=== Exercise description ===
Would you count the lines in the entries below that contain "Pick"? Reply with the number only.
****************************************
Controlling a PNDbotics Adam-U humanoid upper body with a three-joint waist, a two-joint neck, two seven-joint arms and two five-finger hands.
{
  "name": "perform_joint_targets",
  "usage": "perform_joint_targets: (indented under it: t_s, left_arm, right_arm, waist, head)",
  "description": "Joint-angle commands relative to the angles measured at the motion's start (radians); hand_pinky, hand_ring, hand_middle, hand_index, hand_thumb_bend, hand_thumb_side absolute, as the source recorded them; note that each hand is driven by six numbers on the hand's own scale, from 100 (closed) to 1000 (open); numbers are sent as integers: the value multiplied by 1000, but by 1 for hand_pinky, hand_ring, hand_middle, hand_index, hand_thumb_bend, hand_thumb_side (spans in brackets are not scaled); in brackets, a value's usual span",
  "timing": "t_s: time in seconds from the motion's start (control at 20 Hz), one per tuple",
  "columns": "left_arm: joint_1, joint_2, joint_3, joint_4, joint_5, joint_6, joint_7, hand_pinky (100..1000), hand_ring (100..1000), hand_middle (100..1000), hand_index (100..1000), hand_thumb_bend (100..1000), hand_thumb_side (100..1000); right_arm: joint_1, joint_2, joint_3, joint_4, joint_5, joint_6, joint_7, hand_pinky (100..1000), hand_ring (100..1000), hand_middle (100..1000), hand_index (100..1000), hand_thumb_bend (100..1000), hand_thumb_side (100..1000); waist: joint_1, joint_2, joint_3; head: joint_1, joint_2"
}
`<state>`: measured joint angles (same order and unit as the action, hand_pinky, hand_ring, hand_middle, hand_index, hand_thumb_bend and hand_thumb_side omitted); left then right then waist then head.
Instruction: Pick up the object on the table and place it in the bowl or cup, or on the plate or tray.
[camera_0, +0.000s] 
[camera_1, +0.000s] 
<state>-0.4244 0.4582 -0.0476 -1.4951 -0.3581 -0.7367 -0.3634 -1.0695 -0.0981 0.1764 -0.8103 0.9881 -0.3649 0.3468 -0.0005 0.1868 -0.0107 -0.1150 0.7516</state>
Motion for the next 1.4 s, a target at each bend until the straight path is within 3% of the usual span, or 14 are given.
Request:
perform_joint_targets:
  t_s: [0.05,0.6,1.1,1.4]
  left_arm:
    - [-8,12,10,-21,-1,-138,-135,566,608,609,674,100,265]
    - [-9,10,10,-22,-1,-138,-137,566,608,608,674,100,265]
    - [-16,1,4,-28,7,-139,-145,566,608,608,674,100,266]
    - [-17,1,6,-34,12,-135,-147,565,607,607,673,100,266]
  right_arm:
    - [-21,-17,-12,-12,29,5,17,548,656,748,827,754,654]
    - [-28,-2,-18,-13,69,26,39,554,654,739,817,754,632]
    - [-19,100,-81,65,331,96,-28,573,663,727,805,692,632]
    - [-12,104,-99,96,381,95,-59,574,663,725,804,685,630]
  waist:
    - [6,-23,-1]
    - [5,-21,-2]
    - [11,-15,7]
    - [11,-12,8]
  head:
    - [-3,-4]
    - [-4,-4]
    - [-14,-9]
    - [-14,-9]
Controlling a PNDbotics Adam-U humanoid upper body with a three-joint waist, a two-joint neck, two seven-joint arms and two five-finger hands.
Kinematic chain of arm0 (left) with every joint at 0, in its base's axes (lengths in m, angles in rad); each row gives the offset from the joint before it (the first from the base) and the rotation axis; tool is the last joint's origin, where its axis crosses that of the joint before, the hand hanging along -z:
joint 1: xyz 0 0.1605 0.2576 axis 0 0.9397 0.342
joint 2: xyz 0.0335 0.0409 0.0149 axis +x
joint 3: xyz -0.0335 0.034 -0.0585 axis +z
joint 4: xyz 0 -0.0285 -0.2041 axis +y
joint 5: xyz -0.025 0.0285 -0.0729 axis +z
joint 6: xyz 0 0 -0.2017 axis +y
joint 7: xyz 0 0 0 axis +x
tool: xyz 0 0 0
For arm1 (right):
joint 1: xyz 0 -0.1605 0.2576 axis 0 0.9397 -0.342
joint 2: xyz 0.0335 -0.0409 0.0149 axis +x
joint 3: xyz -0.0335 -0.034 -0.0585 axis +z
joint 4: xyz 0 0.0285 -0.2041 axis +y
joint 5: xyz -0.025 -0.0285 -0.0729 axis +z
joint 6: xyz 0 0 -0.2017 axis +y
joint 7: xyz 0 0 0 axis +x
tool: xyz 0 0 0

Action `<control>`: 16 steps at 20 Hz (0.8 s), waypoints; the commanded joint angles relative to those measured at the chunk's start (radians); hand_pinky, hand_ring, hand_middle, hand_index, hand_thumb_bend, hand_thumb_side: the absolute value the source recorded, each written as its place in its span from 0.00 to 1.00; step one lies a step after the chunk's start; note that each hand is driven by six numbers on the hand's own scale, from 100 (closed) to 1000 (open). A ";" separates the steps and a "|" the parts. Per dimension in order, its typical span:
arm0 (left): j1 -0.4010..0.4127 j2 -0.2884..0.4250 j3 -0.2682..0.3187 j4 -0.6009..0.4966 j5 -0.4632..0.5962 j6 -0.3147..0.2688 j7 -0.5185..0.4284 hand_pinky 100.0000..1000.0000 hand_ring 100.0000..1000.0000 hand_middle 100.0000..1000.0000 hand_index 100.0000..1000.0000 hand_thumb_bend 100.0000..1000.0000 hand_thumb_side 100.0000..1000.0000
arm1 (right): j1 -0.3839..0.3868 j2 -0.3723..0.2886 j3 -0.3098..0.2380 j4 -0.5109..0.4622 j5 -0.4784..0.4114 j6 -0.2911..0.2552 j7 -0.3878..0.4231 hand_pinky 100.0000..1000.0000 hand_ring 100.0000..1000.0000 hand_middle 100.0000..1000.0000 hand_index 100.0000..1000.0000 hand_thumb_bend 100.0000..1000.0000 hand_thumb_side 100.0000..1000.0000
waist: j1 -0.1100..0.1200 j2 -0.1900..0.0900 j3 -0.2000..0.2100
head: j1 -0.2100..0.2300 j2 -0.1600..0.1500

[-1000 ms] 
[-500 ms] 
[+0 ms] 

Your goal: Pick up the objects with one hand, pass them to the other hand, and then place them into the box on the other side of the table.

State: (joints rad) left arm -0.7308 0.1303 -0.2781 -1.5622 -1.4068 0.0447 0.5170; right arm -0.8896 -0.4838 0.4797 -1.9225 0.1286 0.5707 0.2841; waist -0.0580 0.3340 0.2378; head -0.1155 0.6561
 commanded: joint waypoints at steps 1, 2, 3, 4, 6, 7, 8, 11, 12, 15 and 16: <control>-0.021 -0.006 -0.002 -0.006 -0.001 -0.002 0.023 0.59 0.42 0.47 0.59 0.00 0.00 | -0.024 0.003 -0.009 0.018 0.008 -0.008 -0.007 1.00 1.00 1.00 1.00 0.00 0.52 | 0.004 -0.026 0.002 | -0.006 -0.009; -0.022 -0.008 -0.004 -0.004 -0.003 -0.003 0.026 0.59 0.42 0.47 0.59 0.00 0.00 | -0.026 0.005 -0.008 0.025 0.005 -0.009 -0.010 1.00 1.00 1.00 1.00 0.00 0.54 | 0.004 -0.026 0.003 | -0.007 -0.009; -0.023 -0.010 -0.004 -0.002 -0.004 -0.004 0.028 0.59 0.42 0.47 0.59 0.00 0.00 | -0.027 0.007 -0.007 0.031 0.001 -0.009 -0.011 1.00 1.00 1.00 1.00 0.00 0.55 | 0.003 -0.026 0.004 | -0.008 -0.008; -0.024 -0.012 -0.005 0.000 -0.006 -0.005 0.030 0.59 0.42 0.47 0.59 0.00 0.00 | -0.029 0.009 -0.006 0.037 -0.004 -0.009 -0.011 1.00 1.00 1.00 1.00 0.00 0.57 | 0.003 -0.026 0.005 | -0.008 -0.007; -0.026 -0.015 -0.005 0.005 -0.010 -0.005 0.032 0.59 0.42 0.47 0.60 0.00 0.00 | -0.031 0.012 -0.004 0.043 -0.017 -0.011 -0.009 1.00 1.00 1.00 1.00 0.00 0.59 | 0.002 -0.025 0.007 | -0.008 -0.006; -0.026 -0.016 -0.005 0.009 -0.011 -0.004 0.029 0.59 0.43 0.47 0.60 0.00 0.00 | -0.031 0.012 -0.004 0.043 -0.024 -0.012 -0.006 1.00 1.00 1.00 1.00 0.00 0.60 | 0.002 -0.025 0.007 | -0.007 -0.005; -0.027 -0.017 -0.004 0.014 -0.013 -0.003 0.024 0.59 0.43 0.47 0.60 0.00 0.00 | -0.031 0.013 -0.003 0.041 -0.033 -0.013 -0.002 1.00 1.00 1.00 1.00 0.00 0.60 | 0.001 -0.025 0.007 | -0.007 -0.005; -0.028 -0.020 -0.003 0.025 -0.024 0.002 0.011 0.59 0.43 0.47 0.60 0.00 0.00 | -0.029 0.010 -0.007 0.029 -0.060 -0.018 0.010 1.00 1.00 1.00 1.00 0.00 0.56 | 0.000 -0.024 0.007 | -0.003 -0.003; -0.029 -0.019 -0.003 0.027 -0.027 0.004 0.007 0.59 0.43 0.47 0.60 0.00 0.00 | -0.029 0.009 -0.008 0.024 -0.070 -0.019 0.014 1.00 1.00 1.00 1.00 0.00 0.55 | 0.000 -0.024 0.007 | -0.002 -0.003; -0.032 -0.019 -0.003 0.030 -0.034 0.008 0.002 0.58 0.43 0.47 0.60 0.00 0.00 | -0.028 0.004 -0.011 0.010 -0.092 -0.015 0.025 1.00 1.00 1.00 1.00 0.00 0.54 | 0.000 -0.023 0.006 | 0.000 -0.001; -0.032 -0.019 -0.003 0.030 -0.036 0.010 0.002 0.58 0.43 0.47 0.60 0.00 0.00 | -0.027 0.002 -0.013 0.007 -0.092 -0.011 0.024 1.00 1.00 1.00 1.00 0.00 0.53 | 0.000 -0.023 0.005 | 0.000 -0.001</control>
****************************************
=== Exercise answer ===
2